Dengan mempertimbangkan cabang lain, Kho berbicara tentang pembelajaran dari peristiwa tersebut dan sekarang diterapkan dalam operasi Snow Creme sehari-hari. “Setelah festival kuliner, kami merekrut barista baru, mengubah menu portabel kami dengan foto dan mulai menggunakan nomor antrian dan memeriksa stok secara rutin.”
Langenegger mengatakan Green Daisy bersedia menambah server jika ada festival makanan kedua tahun ini.

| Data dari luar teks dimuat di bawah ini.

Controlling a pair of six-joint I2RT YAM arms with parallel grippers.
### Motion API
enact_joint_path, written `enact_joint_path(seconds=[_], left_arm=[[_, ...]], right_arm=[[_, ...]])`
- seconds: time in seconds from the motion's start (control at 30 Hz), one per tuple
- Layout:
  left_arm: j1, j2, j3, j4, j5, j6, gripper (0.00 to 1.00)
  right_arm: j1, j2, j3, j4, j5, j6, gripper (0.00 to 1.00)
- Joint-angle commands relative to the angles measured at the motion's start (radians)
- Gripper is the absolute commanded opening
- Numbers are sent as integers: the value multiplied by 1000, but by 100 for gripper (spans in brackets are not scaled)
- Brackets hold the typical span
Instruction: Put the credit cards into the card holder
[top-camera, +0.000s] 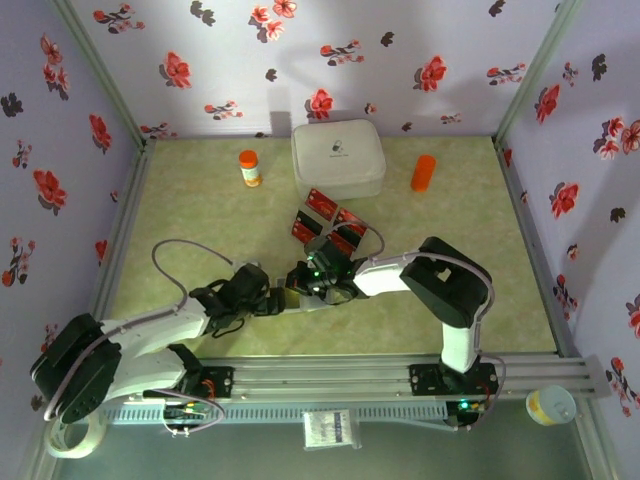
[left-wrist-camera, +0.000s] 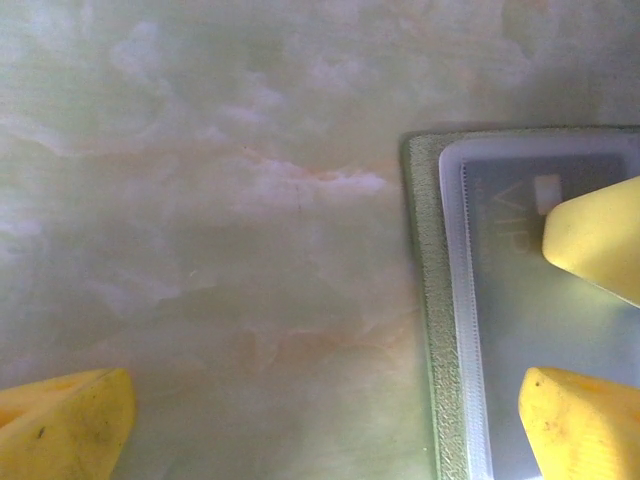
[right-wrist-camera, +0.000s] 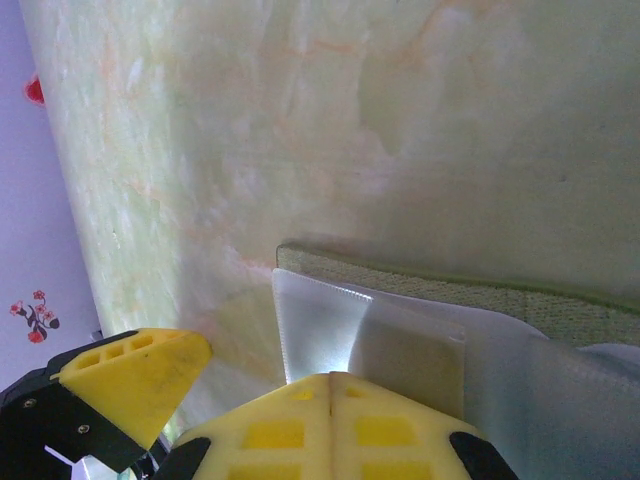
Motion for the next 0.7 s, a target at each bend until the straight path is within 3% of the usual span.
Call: enact_joint_path(seconds=[0.0,0.37,0.67], left_arm=[[-13,46,-22,49,53,-23,99],[-16,53,-33,55,47,-24,99],[-18,18,-17,34,47,-26,100]], right_arm=[[-13,-38,9,-4,-12,-2,4],[-42,-78,-2,-100,7,-72,5],[-35,-34,-13,-67,-7,-59,4]])
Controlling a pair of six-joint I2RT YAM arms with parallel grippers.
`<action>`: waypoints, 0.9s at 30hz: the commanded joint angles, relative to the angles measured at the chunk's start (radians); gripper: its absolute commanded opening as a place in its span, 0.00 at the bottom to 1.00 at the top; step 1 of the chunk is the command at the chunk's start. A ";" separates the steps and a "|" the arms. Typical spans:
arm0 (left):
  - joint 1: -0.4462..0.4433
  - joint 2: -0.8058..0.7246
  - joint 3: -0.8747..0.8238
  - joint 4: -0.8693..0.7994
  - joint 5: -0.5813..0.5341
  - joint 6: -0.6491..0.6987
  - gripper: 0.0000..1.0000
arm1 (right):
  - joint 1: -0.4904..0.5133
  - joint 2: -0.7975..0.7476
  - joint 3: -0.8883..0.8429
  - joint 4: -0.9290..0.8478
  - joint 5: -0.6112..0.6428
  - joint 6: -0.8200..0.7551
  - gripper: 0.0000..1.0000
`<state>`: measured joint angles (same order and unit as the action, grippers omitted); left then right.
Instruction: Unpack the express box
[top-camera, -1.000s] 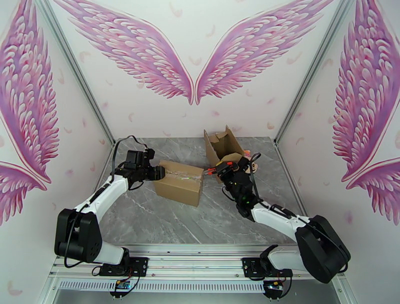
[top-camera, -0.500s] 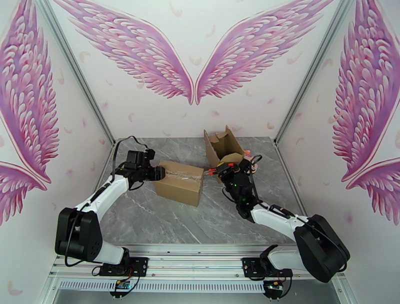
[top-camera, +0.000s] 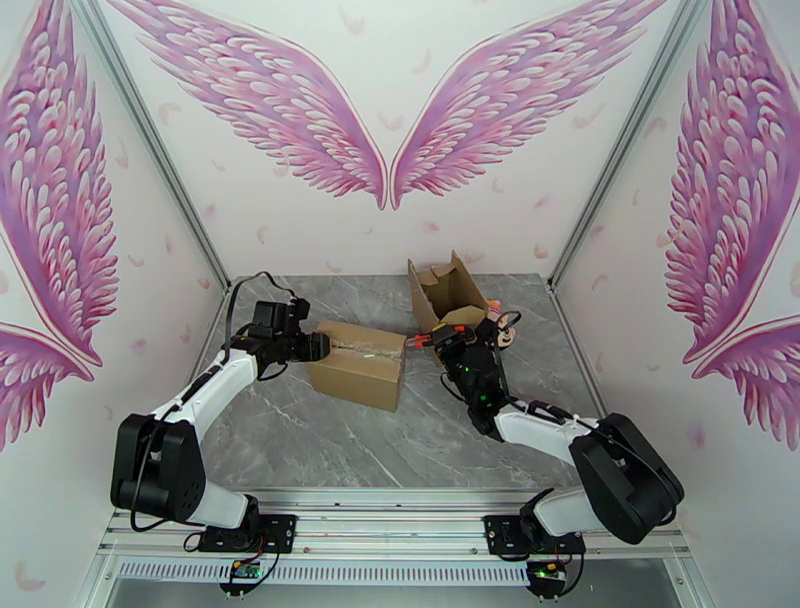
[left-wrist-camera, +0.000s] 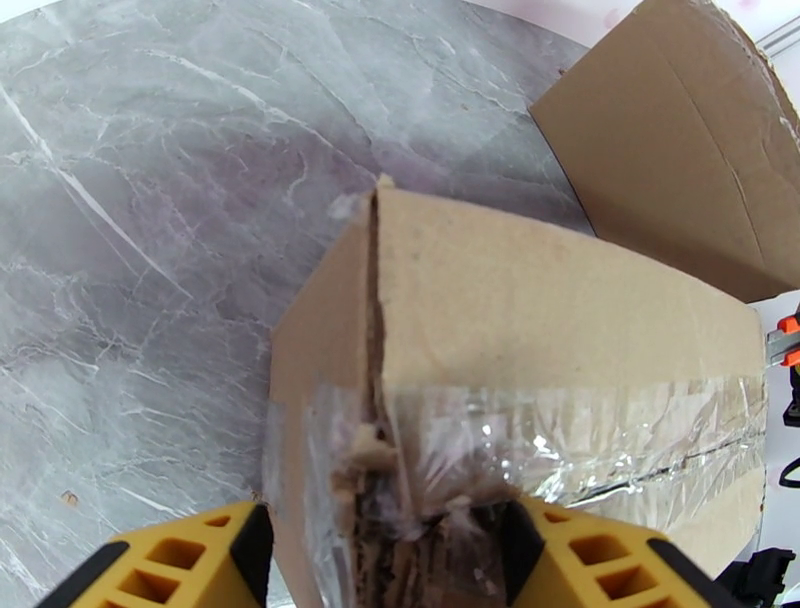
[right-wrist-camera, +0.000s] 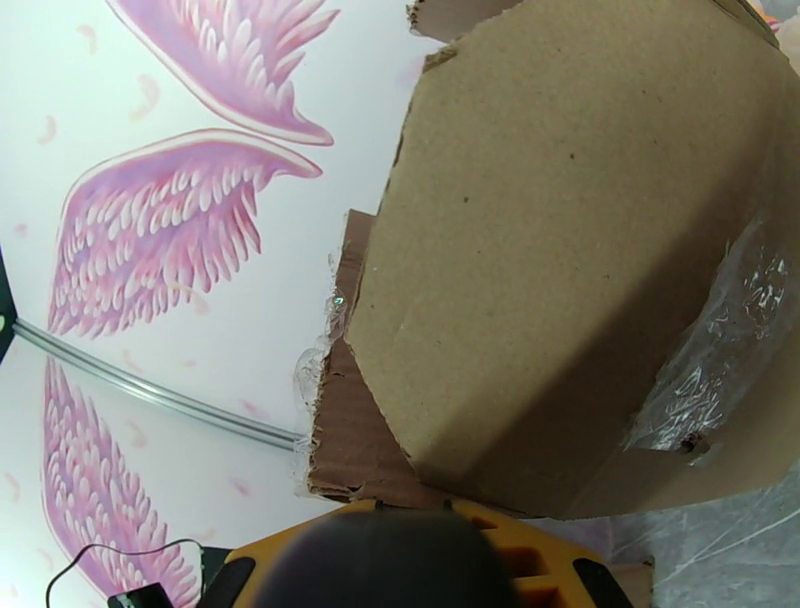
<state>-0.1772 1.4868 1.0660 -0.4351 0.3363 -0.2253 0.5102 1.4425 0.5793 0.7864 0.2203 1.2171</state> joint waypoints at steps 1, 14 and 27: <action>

Kali ini akan sangat membantu jika ada “upaya yang lebih terpadu bagi semua orang untuk benar-benar menjadikannya sebuah pesta karena tampaknya masing-masing restoran masih melakukan hal mereka sendiri. Mungkin juga akan membantu untuk memiliki suasana pesta Filipina yang otentik,” tambah Bugia. .
“Maginhawa sudah dikenal sebagai jalan jajanan yang sangat bagus, namun menurut saya festival kuliner membuatnya lebih dikenal masyarakat, dan benar-benar memberikan suasana seperti pesta, yang sebelumnya tidak ada di sini. Dan getaran itu benar-benar membawa orang ke sini.” – Rappler.com
Shadz Loresco, seorang penulis bisnis lepas, mengikuti cerita tentang wirausaha, teknologi, dan keuangan. Latar belakangnya mencakup 5 tahun menulis dan mengedit pemasaran bisnis-ke-bisnis (B2B) online dan manajemen reputasi.